Thursday, April 16, 2009

PARRRRR-TAY!

Or: One Lump or Two?

Well, according to the Seattle Times, there were between 1000 and 1200 people in attendance at yesterday evening's Tax Day Tea Party. Attendance at the noon-time Tea Party in Olympia was pegged by the State Patrol at over 5000, making it the largest protest in Oly in several years.

In Texas, the governor led the party. In Olympia, the State Auditor, Brian Sonntag, was a key speaker, pointing out that the state congresscritters had voted themselves raises and then cut his budget, so that he can't audit them...

Keli Carender, AKA Liberty Belle, organized the Seattle Tea Party, She also organized the February 16th Porkulous Protest, which makes her the organizer of the very first tax protest in the country, before we were even calling them Tea Parties.

Saying that she felt like she had fallen down a rabbit hole lately, she dressed for the Tea Party like Alice in Wonderland--a fact which was lost on the Seattle Times, which called her "Little Bo Peep."

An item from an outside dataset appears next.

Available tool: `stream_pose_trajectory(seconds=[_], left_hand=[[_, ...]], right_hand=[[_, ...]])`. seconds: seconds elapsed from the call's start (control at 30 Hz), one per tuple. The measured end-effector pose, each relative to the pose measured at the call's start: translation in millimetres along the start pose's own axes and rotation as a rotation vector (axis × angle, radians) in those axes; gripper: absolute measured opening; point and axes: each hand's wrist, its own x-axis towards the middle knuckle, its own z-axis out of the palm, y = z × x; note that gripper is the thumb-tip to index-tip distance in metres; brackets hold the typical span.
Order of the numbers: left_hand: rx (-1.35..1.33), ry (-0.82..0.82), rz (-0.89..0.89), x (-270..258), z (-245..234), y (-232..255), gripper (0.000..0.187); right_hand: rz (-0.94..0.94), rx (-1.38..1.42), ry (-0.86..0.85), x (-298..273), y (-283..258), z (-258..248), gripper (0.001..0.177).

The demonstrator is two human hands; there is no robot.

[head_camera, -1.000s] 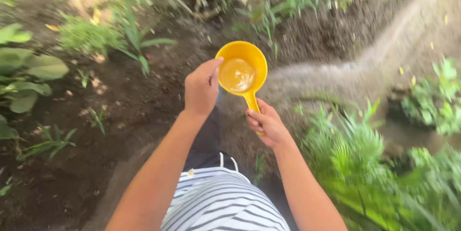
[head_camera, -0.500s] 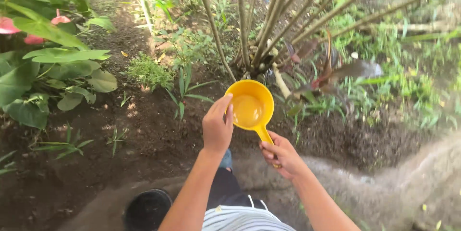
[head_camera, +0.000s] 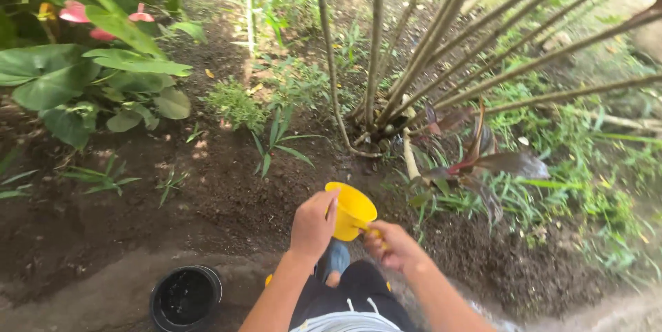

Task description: Watering plants in a garden using a bucket and a ladle.

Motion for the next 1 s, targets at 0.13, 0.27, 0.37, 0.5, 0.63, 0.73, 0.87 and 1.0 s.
stream_pose_trajectory(seconds=[0.13, 0.27, 0.37, 0.5, 0.63, 0.73, 0.87, 1.0], left_hand=[[0.029, 0.023, 0.008, -20, 2, 7, 0.023], [-0.049, 0.136, -0.022, -34, -10, 33, 0.024], [-0.063, 0.181, -0.04, -46, -15, 43, 0.025], [-0.012, 0.286, -0.019, -56, -15, 53, 0.031], [0.012, 0.397, -0.042, -67, -19, 59, 0.032], [0.052, 0.387, -0.107, -76, -31, 58, 0.033], [0.061, 0.482, -0.069, -89, -40, 33, 0.033], [0.034, 0.516, -0.156, -98, -63, 20, 0.031]], right_hand=[[0.308, 0.272, -0.18, 43, -64, -39, 0.037], [0.161, 0.437, -0.194, 48, -117, -40, 0.041], [0.151, 0.34, -0.219, 42, -121, -35, 0.042], [-0.013, -0.139, -0.182, 12, -102, 2, 0.027], [-0.077, -0.397, -0.226, -48, -70, 71, 0.019], [-0.026, -0.415, -0.283, -65, -48, 101, 0.027], [0.132, -0.481, -0.437, -57, -23, 113, 0.022], [0.174, -0.565, -0.408, -56, 1, 145, 0.017]])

(Not a great photo, for which I apologize to Ms Carender Liberty Belle. LB's immediate after-action comments here: Almost 1,000 in Downtown Seattle to Protest Spending and Socialism! Updated Count!)

(I failed to secure a photo of myself wearing my TANSTAAFL! cap from I Am Simon Jester. Bad Drang. No beer.)

Here's a quick drive-by shot at 5:30 PM as I circled Westlake Center looking for a place to park.


Speaking of crummy photos, the entire Seattle PD Mounted Unit, plus some of the Bicycle Unit, was waiting patiently across the street from Westlake Park for... something. WTO II, maybe.

The rest of the Bicycle Patrol was hanging out at the back of the plaza, but I didn't get a picture of them.

Don't know how well this panorama shot will work on the site:


Had no luck making signs, wish I'd thought to buy a pitchfork. And maybe a torch...


Liberty Belle calls Representative "Baghdad" Jim McDermott, D-isgrace. No answer, not even a machine.

By the way, I had no idea that His Imperial Majesty had named his dog for himself...

More crowd/sign pics. One of the guys in this first pic was an advocate of "Open Carry"; normally, I frown on it as unnecessarily provocative, as well as ceding a tactical advantage, but not even the cops in the area seemed to notice.




This lady--Rose Strong, I think her name is; I should have been taking notes!--was probably the most impressive speaker of the evening, to me. Not just that she opened up by saying "Do you know how hard it is to be a Black Republican?" But everything she said was well-thought out, articulate, and backed up by facts.


Other speakers included perennial Washington ballot initiative-writer Tim Eyman, and (name again!) Sean Salzar, who is opposing Patty Murray, D-Sneakers, for her Senate seat next year. He was a hit with his "three bills I will introduce as soon as I am sworn in", but it seems to me that a person running for political office should be more careful how he says "I don't owe anyone anything!" as the explanation for why he will press for these reforms: You do owe your constituents...

At the end of the evening, Liberty Bell was presented with a teacup of her own...

Another poor picture. Light was fading, and the autofocus on the digital camera was having a hard time keeping up with the sign- and flag- waving, the point of aim kept shifting...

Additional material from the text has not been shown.